Entering the Stove Room (which once housed the heating pipes to warm the neighbouring bedrooms) feels like taking a breath of fresh air. The varnish seems to glow as if lit from the inside. The fresco painter, as it is known, only could paint on a small portion of wet plaster a day, known as a “giornata”. The painter revealed all of his greatness and skills when it came to joining the “giornatas” (“days”) without anyone being able to detect the joining lines. Can you imagine how hard that must be to achieve..? Guessing how pigments would appear once dry (with no help from electric lighting), making sure the “giornatas'” neighbouring colour would take on the same tone once the carbonation had taken place..?
In the Stove Room, the four scenes depicted are from Greek Mythology.

 

The Four Ages of Humanity

 

Such a fascinating myth, from Ovid's Metamorphoses. The Golden Age fresco shows beautiful men, women and children living in harmony with animals and wild beasts without hunting or cultivating the land; the Silver Age fresco, when mankind still lived a peaceful life though forced to till and plough the soil and kill animals to survive; the Bronze Age fresco, the first age of violent wars, although prisoners at this time were still shown respect; and, eventually, the Iron Age fresco, the Kali Yuga, the age of the sadistic wars, when elderly people, women and children were brutalised, along with soldiers and warriors.
Animals, handsome human beings, plants, the sky: all of these elements are depicted with an iridescent, fresh, lively palette of blues, pinks, greens, and yellows. The floor is embellished by original majolica.

 


Raffaello Sanzio's paintings

 

Let's end this journey with them.
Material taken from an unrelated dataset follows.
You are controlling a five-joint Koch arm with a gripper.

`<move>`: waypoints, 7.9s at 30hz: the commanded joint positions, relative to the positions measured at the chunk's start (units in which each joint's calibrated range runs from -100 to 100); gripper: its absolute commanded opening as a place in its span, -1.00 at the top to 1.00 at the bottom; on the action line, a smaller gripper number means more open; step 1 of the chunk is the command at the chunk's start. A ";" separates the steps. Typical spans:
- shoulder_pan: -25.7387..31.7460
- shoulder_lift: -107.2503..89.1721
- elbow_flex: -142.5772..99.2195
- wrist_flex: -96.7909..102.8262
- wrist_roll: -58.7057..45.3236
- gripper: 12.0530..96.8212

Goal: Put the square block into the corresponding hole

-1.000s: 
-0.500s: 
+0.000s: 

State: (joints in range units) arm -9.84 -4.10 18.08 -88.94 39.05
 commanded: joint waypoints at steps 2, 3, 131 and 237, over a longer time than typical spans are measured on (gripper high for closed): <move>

We begin admiring the Velata (The Woman With The Veil), in the Jupiter Room, which an art historian once named “Portrait of a sleeve”. This sleeve is a sort of... “primordial broth” for the rest of the painting. You can make out all the greys, the whites, and the golds which will explode through the rest of the portrait, depicting a magnificent, sophisticated and mysteriously dark-featured noblewoman, her skin as light as Snow White's. It is simply unbelievable how Raphael, with a handful of white tones, could build up such an image and give the idea of flax (the veil), and of taffeta (the luxurious dress). This, and the Madonna of the Chair in the Saturn Room, are really the crowning jewels of our tour, and provide proof of Raphael's well-perfected style. The Madonna of the Chair cuddles her baby so sweetly, their harmonious hug fitting perfectly into the circular panel, as if it only belonged there. Everything is balanced at its very best; colours, lines, emotions. The garments Our Lady is wearing are so precious and elegant, so exotic and oriental. They are colourful, trimmed in gold.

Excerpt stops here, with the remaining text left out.